Die hochsignifikanten Unterschiede in der Ablehnung von HM zwischen einzelnen GKV deuten auf Differenzen in Bewilligungsprozessen innerhalb der Krankenkassen hin. Die kasseninternen Entscheidungsprozesse der HMV sind weitgehend unbekannt. Die bestehende Diskrepanz in der arzt- und kostenträgerseitigen Einschätzung der HMV-Indikation ist ineffektiv und mit einem hohen Ressourcenverbrauch der beteiligten Personenrollen verbunden (Arzt, Patient, Leistungserbringer und Kostenträger; [14, 15]). Die hohe systematische Ablehnungsrate und Versorgungslatenz in der HMV zeigt die Notwendigkeit einer Konsensbildung zwischen Fachgesellschaften und Kostenträgern [16]. Eine wichtige und ambitionierte Zukunftsaufgabe liegt in der Aufnahme der HMV in Behandlungspfade und neurologische Leitlinien, in denen Versorgungsziele, Indikationskriterien und Qualitätsmerkmale der HMV definiert werden.

Fazit für die Praxis

  • Bei der ALS erreichen lediglich zwei Drittel der ärztlich indizierten Hilfsmittel die Patienten. Dabei bestehen erhebliche Unterschiede in der Versorgung mit Orthesen, Hilfsmitteln der unterstützten Kommunikation und Elektrorollstühlen. Wichtige Faktoren der Nichtversorgung liegen sowohl beim Patienten als auch beim Kostenträger.

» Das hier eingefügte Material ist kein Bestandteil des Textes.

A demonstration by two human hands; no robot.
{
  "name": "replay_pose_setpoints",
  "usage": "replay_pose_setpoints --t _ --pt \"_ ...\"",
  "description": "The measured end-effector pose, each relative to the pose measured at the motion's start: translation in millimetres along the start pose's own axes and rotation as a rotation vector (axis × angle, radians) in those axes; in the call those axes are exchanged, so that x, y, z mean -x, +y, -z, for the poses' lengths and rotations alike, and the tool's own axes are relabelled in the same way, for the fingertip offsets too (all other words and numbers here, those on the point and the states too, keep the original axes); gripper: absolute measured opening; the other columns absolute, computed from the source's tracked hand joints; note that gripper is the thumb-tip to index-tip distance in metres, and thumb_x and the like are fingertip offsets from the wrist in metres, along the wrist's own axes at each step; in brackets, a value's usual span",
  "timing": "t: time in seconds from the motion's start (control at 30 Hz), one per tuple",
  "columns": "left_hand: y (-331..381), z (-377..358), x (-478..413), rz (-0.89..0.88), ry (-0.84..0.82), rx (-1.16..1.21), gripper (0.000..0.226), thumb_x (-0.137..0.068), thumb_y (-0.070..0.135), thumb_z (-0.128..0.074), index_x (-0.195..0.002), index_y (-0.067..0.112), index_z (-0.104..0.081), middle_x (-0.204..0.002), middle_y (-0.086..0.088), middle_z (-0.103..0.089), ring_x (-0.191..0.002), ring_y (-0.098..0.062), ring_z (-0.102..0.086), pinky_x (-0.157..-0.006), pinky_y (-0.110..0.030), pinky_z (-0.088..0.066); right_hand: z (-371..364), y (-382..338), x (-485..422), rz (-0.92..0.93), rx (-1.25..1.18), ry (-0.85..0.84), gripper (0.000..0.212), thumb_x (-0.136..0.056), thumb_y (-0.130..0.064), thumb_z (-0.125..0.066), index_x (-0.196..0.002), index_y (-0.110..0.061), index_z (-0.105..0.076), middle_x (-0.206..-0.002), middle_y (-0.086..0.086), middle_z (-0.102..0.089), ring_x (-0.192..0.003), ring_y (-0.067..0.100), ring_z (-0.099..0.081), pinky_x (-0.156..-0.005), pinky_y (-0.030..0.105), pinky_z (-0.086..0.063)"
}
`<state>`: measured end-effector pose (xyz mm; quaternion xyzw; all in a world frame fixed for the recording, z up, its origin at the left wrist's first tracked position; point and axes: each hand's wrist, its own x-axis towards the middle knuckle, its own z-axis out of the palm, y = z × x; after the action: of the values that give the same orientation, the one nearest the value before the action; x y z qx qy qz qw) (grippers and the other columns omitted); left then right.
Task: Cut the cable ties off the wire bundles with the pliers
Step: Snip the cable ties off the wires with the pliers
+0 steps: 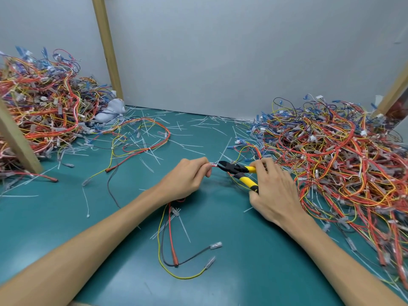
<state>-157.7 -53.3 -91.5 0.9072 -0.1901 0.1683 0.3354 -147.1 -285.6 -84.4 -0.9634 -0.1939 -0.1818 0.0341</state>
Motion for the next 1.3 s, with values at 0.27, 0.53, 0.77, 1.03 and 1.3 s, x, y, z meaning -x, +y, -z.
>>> replay_pose_setpoints --t 0.27,0.53,0.77,1.03,1.3 --pt "2.7 0.2 -0.1 -0.031 -0.024 -0.013 0.028 -0.103 0.015 -0.041 -0.077 0.018 -0.051 -0.049 0.009 -0.038 -0.049 -0.009 -0.041 -0.053 -0.014 -0.029 -1.5 -1.5 0.7 0.056 0.006 0.043 0.038 -0.071 -0.023 -0.06 -0.107 -0.016 -0.051 -0.094 0.001 -0.054 -0.084 0.026 -0.049 -0.07 0.037 -0.037" --pt "3.0 -0.9 1.6 -0.035 -0.058 -0.006 0.029 -0.103 0.016 -0.039 -0.077 0.019 -0.05 -0.052 0.007 -0.039 -0.051 -0.01 -0.041 -0.054 -0.015 -0.03 -1.8 1.4 0.5 0.057 -0.09 0.03 0.021 -0.077 -0.033 -0.057 -0.091 -0.02 -0.047 -0.076 -0.006 -0.047 -0.067 0.021 -0.04 -0.054 0.03 -0.028" --pt "2.8 -5.8 3.0 -0.024 -0.07 0.011 0.029 -0.103 0.016 -0.039 -0.076 0.019 -0.05 -0.052 0.007 -0.04 -0.051 -0.011 -0.041 -0.054 -0.015 -0.03 -3.8 0.7 1.2 -0.004 -0.082 0.048 0.029 -0.082 -0.044 -0.058 -0.074 -0.022 -0.041 -0.065 -0.006 -0.048 -0.061 0.027 -0.046 -0.051 0.032 -0.032" --pt "3.3 -6.7 4.4 0.0 -0.075 0.043 0.029 -0.103 0.019 -0.039 -0.077 0.02 -0.051 -0.051 0.008 -0.039 -0.049 -0.012 -0.038 -0.052 -0.017 -0.029 -7.9 1.4 1.2 0.048 -0.098 0.063 0.04 -0.079 -0.039 -0.065 -0.115 -0.022 -0.058 -0.098 -0.001 -0.06 -0.091 0.024 -0.053 -0.074 0.034 -0.04" --pt "3.5 -6.5 5.5 0.024 -0.103 0.056 0.029 -0.103 0.02 -0.038 -0.078 0.021 -0.052 -0.059 -0.014 -0.05 -0.05 -0.015 -0.035 -0.057 -0.034 -0.036 -3.7 1.2 1.7 0.062 -0.084 0.015 0.02 -0.076 -0.033 -0.06 -0.087 -0.02 -0.049 -0.077 -0.005 -0.05 -0.075 0.024 -0.048 -0.059 0.031 -0.027"
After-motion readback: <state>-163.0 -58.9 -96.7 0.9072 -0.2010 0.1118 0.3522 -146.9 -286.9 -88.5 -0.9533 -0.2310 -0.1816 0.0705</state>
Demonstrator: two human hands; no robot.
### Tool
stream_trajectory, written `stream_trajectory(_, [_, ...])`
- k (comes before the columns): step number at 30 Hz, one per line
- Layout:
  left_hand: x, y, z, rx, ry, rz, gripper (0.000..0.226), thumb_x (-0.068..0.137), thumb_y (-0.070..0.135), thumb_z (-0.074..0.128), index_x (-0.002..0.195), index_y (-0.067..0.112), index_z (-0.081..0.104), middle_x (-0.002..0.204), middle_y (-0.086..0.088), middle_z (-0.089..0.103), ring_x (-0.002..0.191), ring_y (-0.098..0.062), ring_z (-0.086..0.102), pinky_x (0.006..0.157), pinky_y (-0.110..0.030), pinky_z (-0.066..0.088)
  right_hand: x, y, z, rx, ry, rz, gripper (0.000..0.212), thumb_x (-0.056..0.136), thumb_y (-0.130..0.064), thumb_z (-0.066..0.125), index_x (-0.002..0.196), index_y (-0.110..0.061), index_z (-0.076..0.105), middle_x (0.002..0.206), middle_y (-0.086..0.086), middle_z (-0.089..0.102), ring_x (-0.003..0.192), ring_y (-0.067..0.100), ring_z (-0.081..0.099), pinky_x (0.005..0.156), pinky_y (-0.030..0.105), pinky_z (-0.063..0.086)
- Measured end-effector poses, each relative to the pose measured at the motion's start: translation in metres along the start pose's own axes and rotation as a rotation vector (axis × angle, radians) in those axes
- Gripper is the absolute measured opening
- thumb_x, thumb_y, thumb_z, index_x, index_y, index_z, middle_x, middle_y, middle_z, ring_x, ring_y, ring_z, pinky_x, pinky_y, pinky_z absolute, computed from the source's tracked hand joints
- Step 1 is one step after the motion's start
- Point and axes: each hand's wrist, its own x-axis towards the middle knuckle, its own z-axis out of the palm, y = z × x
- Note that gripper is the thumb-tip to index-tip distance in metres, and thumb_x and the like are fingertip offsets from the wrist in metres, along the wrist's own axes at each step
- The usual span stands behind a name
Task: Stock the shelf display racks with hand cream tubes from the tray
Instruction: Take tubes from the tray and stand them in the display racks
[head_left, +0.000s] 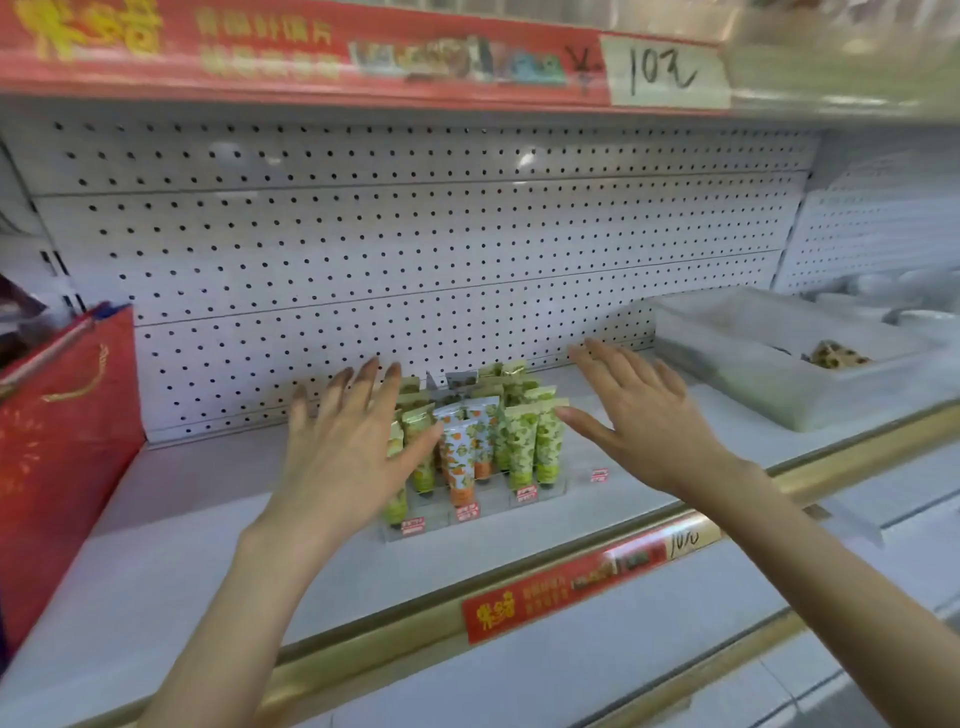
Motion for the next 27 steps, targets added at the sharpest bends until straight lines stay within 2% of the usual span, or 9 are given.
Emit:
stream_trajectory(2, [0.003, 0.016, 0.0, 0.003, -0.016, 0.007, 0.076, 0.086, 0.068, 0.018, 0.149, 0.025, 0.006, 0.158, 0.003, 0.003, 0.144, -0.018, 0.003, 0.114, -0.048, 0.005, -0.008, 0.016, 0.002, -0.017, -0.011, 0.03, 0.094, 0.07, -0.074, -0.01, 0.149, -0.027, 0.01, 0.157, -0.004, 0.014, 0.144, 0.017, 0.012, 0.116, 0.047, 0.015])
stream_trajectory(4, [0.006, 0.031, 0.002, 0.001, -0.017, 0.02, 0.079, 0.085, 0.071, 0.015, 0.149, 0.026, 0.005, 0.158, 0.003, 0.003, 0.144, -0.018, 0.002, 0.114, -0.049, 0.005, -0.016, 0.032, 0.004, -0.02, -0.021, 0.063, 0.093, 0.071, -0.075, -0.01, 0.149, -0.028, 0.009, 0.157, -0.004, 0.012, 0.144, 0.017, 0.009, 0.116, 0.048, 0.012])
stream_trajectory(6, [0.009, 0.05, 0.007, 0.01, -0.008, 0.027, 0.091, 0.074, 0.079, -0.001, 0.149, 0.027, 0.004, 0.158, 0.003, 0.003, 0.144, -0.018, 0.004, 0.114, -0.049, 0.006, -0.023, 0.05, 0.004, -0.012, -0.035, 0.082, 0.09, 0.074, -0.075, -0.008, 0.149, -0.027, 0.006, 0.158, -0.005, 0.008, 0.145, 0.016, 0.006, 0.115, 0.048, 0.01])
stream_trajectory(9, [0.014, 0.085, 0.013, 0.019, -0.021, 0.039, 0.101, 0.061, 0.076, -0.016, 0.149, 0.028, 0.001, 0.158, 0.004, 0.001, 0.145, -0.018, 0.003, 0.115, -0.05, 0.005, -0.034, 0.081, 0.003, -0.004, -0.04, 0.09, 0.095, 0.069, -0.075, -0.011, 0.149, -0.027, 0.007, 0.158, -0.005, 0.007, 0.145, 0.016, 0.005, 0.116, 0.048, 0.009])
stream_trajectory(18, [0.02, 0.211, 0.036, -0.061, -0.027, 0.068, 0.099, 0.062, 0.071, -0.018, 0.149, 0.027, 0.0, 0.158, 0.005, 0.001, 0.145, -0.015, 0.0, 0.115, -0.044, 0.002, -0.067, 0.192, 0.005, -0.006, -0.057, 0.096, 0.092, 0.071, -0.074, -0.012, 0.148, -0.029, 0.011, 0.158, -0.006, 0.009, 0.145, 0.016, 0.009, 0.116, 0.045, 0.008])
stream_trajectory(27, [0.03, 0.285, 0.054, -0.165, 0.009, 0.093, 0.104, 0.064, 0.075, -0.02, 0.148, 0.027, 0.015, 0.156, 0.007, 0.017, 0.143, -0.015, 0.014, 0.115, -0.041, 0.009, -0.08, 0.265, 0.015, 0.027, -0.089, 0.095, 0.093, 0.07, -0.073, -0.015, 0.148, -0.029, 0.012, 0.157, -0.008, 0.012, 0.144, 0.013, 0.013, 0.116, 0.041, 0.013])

  • Die Ablehnungsrate durch Krankenkassen und die Versorgungslatenz sind bei den untersuchten ALS-Hilfsmitteln hoch. Beide Aspekte sollten in der Beratung aktiv thematisiert werden, um eine Demoralisierung der Patienten abzuwenden und die Option eines Widerspruchs gegenüber dem Kostenträger darzustellen.

  • Ein Direktvergleich von fünf häufigen Kostenträgern der GKV zeigte große Unterschiede in der Ablehnungsrate von ALS-Hilfsmitteln. Hinweise auf eine „Zwei-Klassen-Medizin“ zugunsten der PKV ergaben sich nicht.

  • Ablehnungs- und Latenzdaten zur Hilfsmittelversorgung einzelner Kostenträger, die aus digital unterstützten Versorgungsnetzwerken entstehen, können in der Zukunft ein Entscheidungskriterium für Versicherte sein, einen Wechsel innerhalb der GKV vorzunehmen.